Portland is the city where you’d be most suited to live? Great. You can move there. THe sixties were the decade for you? That sucks, given that it’s 2014.
I know these are just supposed to be fun quizzes, but still. They all seem pointless to me and I haven’t taken any of them. I just think the decade one is even more pointless than most.


January 25, 2014
Comcast App Isn’t Quite There Yet
I finally decided to download the Comcast app so I could control my cable from my smartphone. I rarely watch TV, but my wife misplaces the remote frequently so I thought this would be a good idea. My conclusion? This needs a few features before it’ll really be useful for me.
I do admit, it is kind of neat. From my phone I can choose which of my two cable boxes to control. I can view the guide and select a program from there for either cable box.
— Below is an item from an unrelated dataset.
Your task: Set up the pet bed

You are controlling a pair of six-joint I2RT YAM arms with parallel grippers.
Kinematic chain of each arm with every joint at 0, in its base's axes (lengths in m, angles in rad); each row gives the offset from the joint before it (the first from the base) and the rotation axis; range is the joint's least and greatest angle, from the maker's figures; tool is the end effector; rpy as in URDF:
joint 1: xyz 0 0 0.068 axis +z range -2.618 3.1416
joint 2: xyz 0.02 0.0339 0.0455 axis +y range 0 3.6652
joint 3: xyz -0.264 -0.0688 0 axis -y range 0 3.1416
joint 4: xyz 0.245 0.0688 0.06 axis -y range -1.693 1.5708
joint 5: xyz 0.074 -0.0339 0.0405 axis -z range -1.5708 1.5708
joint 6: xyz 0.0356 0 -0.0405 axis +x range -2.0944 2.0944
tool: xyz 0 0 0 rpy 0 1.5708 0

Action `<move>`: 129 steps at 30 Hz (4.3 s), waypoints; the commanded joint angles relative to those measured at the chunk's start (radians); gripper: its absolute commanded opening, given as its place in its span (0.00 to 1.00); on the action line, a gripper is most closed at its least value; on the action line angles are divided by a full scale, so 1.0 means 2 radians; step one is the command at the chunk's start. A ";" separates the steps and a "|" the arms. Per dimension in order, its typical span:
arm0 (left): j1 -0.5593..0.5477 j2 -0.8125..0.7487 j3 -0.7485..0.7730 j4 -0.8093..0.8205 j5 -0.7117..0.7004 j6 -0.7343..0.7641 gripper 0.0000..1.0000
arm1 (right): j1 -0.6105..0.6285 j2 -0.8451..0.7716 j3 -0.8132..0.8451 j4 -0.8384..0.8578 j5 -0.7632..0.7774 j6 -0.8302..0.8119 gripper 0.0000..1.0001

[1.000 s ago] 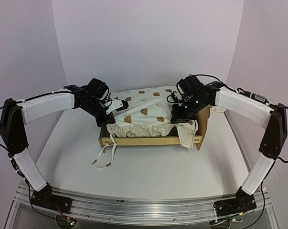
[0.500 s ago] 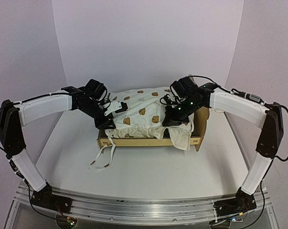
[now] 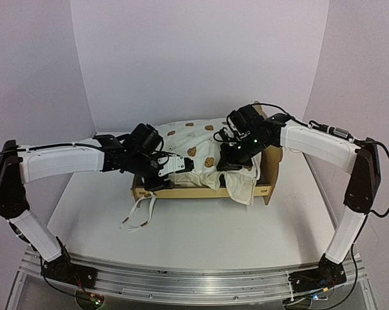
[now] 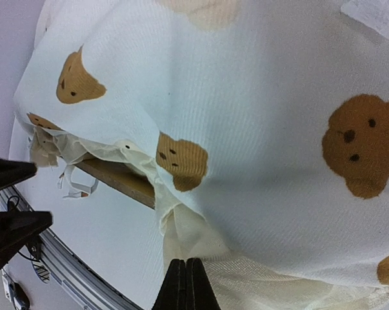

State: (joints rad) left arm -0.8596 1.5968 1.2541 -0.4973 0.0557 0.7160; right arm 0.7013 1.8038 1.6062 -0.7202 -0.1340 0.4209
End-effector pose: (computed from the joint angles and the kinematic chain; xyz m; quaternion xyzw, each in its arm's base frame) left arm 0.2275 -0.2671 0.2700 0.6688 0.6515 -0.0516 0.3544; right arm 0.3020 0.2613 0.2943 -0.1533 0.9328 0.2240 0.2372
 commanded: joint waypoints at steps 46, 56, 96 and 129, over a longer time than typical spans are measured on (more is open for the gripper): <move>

I can even apparently go through and select on demand programming.
However, I cannot use the app to control either associated TV. I cannot power on either cable box or the associated televisions. I can’t even control volume, either via the cable boxes or the televisions.
This limits the usefulness of the application.
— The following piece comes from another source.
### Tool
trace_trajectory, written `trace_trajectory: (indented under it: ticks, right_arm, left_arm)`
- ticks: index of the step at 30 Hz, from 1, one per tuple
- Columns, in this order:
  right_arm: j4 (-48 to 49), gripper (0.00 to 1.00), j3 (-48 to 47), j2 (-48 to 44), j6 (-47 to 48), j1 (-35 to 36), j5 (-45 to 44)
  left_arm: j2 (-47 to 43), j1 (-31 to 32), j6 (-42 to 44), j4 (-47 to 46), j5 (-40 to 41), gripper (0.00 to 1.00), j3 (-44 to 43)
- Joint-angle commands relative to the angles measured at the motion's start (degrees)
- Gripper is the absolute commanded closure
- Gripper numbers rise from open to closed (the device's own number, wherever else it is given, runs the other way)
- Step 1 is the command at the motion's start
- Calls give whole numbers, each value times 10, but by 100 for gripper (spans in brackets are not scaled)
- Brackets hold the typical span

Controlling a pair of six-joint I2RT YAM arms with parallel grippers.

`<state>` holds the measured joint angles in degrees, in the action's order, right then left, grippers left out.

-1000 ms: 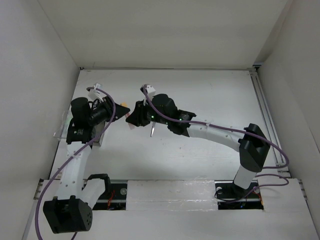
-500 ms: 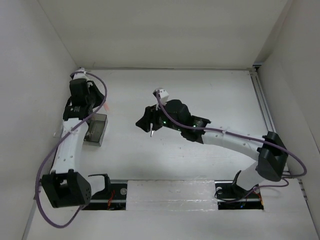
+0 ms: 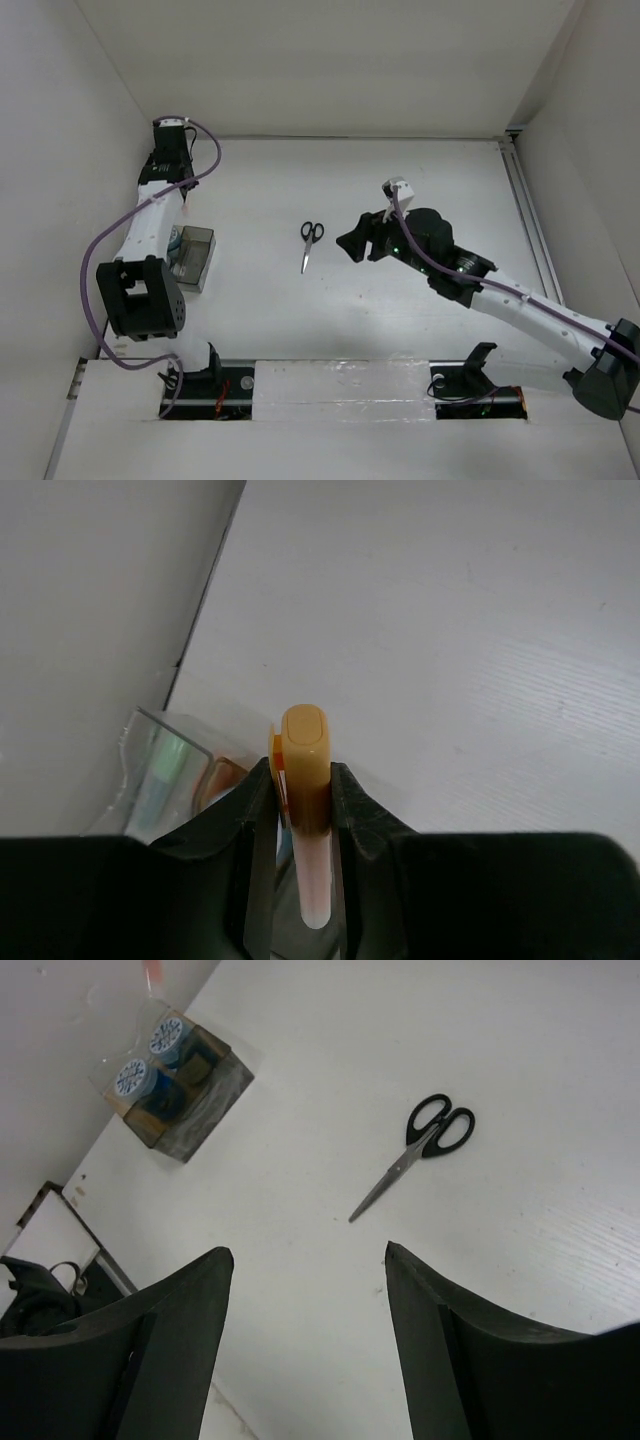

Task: Sort the stationery into containers
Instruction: Place the stationery in the storage box.

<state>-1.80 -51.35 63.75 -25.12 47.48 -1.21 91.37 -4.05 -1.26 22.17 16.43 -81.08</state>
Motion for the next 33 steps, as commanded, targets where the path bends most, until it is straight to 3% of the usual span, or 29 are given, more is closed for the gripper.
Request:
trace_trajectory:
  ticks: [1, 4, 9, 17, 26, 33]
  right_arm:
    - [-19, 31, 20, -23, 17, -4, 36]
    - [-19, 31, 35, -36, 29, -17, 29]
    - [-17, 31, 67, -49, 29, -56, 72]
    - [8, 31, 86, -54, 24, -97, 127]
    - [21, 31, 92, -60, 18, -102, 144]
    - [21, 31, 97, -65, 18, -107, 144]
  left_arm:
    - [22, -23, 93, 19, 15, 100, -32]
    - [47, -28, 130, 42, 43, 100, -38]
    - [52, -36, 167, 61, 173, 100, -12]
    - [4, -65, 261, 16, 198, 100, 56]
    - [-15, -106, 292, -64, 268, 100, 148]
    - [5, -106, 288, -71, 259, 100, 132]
Now, perhaps these features are hidden in the app somewhere and I don’t know about them. I haven’t seen such, though. The remotes Comcast provides can do all these things. I really need the app to be able to do them as well if this is to replace a remote.
I mean, most often if I can’t find the remote and I want to, the TV and cable box aren’t already on. Most times if those two are on already, I know where the remote is. I can turn on the TV by hand if I’ve lost the remote, but not the cable box. It doesn’t have any buttons of any kind and won’t work while off. The ability to select programming in such a case is pretty useless.
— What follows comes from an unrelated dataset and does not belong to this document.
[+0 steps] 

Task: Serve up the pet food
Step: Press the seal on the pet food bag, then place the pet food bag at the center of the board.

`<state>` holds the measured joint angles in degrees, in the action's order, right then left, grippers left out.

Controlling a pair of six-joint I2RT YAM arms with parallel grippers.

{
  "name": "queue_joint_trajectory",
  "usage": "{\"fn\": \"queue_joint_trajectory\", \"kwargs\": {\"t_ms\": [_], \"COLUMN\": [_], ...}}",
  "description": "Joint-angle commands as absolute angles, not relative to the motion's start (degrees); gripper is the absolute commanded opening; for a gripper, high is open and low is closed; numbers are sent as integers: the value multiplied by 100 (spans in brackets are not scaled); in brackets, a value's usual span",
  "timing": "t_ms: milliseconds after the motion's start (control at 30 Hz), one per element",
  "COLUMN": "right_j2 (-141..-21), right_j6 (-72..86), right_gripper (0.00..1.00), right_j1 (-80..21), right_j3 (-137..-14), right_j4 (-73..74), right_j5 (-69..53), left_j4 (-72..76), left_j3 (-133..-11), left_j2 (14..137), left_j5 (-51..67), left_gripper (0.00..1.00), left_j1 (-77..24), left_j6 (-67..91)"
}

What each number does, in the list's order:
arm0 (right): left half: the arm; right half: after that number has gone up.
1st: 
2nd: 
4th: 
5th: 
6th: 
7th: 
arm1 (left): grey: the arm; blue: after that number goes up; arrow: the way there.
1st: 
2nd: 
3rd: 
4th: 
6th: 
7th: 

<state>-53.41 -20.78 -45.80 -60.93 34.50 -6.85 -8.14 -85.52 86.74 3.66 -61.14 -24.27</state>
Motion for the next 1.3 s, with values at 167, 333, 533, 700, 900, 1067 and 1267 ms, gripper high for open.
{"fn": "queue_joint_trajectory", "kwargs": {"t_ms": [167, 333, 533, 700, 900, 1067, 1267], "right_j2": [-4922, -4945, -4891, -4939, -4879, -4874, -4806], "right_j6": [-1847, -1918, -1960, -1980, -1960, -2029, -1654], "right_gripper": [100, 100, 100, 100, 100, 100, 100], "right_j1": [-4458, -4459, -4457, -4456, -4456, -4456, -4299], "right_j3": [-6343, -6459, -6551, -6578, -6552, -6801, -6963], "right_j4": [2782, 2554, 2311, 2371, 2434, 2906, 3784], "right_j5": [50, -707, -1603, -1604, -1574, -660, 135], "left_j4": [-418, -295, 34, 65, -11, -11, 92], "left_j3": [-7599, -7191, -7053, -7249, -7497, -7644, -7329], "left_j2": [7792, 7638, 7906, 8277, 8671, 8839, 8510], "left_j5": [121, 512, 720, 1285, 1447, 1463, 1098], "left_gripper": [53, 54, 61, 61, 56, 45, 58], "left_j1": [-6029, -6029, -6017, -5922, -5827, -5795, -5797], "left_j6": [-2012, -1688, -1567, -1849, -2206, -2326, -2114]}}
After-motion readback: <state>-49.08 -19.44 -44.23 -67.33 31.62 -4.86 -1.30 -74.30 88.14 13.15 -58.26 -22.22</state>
Volume control would be nice too.
Thus, unless this stuff gets added, I can’t see myself using this app very often. Perhaps to mess with my wife when she’d watching a show and I turn the channel on her, but not for much more than that. Not until they include the basic essential features I need.


January 24, 2014
Oscar Finds New Ways To Make Going To Work More Difficult
I mentioned before that the feral cat we adopted, Oscar, was making it more difficult to go to work in the morning by trying to convince me to play with him instead of leave. He isn’t doing that quite as much now, but he’s found other ways to make getting to work in the mornings more difficult. This one? Shoelaces.
Every morning, I get dressed after I take my shower. Then I go check a few things on the computer and put on my dress shoes. Oscar is waiting.
I mean it, he literally comes in and waits for me to put on my dress shoes. He stares, he lurks. Then, as I start to tie my dress shoes, he pounces on the laces as they move. Apparently, dress shoe laces are a much more interesting toy than anything else he has to play with.
This isn’t really a surprise. After all, he won’t be a year old until perhaps April or May. However, it does make getting ready to go to work in the morning more difficult. And, at this point, it’s happening every morning.